Maese Ferdinand se desesperaba, porque si bien era el creador del molino, necesitaba una fuente de recursos como la mente e Megalí para hacerlo funcionar. En vano intentaba el cambio para sacarla del sopor. Sus esfuerzos y los de doña Estrella no bastaban, aunque le avisaran que el cauce del río estaba seco o que un poderoso rayo se había descargado sobre los trigales. Sólo el tiempo y la lejanía de Antenor la despertaban del letargo.
     Una tarde Maese Ferdinand vislumbró la solución cuando observaba el carromato de gitanos. Entre las mujeres había algunas muy seductoras y pensó que no era difícil que el temperamento fogoso de Antenor se sintiera atraído por sus encantos. No se equivocaba: verlas bailar al son de la pandereta y lanzarse al galope tras el carro y la aventura fue lo último que se supo de él. En esta ocasión, Megalí se repuso de la pérdida con más rapidez que nunca, pues se sentía libre de una sumisión que la mortificaba, pero no podía resistir.

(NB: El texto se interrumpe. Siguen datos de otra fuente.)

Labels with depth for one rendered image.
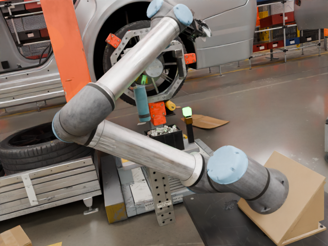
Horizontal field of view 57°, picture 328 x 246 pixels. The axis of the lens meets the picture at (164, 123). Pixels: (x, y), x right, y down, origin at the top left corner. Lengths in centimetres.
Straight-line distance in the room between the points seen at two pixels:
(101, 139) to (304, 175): 76
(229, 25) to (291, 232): 174
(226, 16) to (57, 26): 133
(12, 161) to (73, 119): 133
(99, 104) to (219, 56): 172
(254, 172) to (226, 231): 28
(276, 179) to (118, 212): 107
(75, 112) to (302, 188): 84
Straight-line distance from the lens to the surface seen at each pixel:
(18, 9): 604
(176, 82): 231
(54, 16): 178
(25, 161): 216
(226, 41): 253
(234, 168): 110
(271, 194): 121
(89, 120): 93
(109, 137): 105
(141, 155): 110
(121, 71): 99
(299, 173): 126
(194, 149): 166
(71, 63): 178
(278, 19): 691
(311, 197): 120
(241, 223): 132
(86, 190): 208
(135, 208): 197
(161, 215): 185
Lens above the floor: 110
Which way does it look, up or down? 17 degrees down
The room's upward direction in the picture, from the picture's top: 10 degrees counter-clockwise
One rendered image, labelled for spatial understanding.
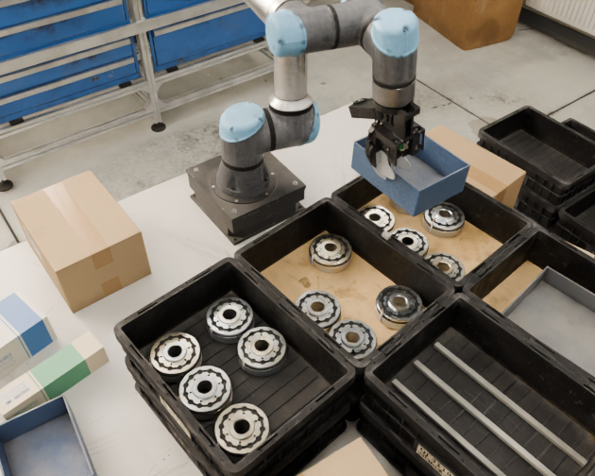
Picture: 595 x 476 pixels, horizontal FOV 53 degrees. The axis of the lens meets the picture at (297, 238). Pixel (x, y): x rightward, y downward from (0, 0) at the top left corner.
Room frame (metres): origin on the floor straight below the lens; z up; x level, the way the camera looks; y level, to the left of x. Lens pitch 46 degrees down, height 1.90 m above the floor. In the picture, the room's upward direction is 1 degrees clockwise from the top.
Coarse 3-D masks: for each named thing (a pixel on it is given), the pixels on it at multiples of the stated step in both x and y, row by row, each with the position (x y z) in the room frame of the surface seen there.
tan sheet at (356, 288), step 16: (288, 256) 0.98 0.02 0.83; (304, 256) 0.98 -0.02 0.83; (352, 256) 0.98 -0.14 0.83; (272, 272) 0.93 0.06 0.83; (288, 272) 0.93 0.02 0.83; (304, 272) 0.93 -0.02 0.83; (320, 272) 0.93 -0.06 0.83; (352, 272) 0.93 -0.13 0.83; (368, 272) 0.93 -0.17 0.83; (288, 288) 0.88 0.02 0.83; (304, 288) 0.88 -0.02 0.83; (320, 288) 0.88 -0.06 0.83; (336, 288) 0.88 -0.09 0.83; (352, 288) 0.88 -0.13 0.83; (368, 288) 0.88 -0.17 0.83; (352, 304) 0.83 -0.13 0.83; (368, 304) 0.83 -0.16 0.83; (368, 320) 0.79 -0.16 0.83; (384, 336) 0.75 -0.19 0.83
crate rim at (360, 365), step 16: (336, 208) 1.05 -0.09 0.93; (288, 224) 0.99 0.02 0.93; (256, 240) 0.94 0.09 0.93; (384, 240) 0.94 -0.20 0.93; (240, 256) 0.88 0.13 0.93; (256, 272) 0.84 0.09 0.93; (432, 272) 0.85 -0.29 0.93; (272, 288) 0.79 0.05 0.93; (448, 288) 0.80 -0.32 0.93; (288, 304) 0.75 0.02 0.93; (432, 304) 0.76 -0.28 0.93; (304, 320) 0.71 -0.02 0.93; (416, 320) 0.72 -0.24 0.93; (400, 336) 0.68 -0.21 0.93
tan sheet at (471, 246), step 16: (400, 224) 1.10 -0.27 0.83; (416, 224) 1.10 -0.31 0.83; (464, 224) 1.10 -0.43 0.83; (432, 240) 1.04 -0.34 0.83; (448, 240) 1.04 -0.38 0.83; (464, 240) 1.04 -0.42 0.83; (480, 240) 1.04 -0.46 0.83; (496, 240) 1.04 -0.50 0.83; (464, 256) 0.99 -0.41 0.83; (480, 256) 0.99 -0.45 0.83
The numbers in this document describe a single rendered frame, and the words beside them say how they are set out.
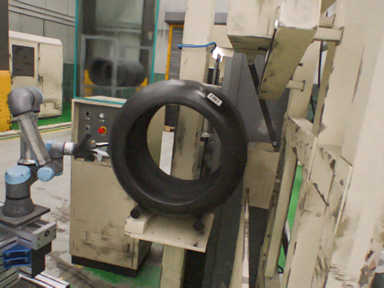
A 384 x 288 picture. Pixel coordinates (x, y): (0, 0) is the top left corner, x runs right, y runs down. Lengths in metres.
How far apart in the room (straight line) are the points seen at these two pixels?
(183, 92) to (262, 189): 0.66
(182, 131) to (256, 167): 0.42
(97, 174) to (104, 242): 0.51
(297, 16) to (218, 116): 0.50
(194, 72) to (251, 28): 0.68
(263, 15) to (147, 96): 0.55
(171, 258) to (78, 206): 0.86
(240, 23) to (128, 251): 1.85
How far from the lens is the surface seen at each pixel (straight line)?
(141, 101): 1.25
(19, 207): 1.82
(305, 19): 0.86
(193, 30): 1.60
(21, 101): 1.70
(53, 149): 1.82
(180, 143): 1.62
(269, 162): 1.54
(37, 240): 1.77
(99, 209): 2.34
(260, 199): 1.60
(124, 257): 2.44
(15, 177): 1.77
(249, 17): 0.95
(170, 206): 1.32
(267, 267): 1.79
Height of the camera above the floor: 1.52
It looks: 13 degrees down
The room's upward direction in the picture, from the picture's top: 6 degrees clockwise
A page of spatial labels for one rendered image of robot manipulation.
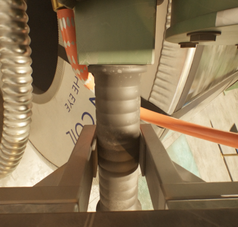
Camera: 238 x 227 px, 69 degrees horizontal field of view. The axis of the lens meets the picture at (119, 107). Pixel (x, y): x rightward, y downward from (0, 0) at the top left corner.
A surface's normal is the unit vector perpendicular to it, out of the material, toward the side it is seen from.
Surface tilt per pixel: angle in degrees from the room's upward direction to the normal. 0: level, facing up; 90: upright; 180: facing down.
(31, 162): 0
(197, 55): 37
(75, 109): 90
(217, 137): 87
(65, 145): 90
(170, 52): 88
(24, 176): 0
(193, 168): 0
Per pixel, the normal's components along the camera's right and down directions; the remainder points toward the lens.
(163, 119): -0.34, -0.29
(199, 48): 0.74, 0.35
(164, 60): -0.65, 0.28
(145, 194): 0.65, -0.24
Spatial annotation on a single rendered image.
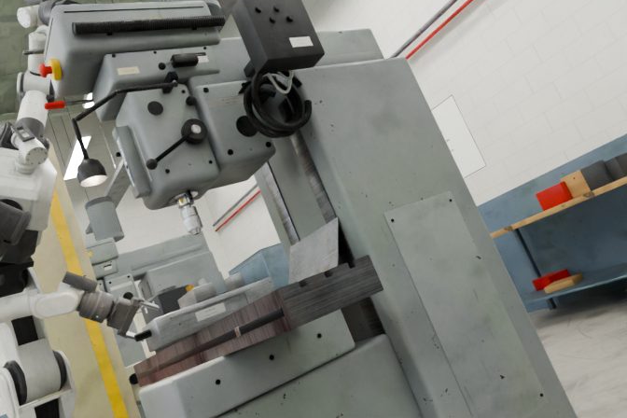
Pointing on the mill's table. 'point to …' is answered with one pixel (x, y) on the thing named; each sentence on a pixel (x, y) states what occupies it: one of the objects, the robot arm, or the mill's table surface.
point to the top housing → (90, 65)
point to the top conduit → (146, 24)
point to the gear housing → (144, 74)
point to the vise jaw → (197, 295)
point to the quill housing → (203, 178)
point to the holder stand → (166, 301)
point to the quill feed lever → (191, 131)
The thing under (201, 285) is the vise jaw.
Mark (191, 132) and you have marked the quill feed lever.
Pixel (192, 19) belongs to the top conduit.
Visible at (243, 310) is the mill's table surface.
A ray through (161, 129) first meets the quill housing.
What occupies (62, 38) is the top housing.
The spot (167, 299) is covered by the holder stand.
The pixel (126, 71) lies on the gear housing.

     El molino comenzó a girar veloz. Por el cielo de la aldea volaban pensamientos maravillosos; tramas intrincadas y coloridas que albergaban todas las posibilidades de una existencia feliz: las hembras parían sin dolor, el trabajo no pesaba, los niños eran creativos y dóciles. Hombres, animales y plantas se hermanaban en una comunidad solidaria. Era el edén. Y como al paraíso no podía faltarle música, llegó una orquesta ambulante y  Megalí descubrió la cara del guitarrista, nacida en una mañana de lluvia. Era el varón soñado, y creyó reconocer el rostro del amor cuando las cuerdas más sutiles de su alma vibraron en el contrapunto de aquella guitarra. Sin embargo Maese Ferdinand y doña Estrella se miraron preocupados al comprobar que el molino había dejado de dar vueltas.
     -El amor no le es propicio- dijo la mujer.
     Megalí adquirió la fragilidad de una hoja y empezó a levitar. Su pecho se encendía de una dulce tibieza y la emociones más delicadas desalojaban al pensamiento generador. Maese Ferdinand tenía que actuar rápido para que Megalí pudiera recuperar la fuerza sin herir sus sentimientos. La solución no llegaba. Sólo una noticia casual, providencial -corrigió doña Estrella-, podía resolver el problema.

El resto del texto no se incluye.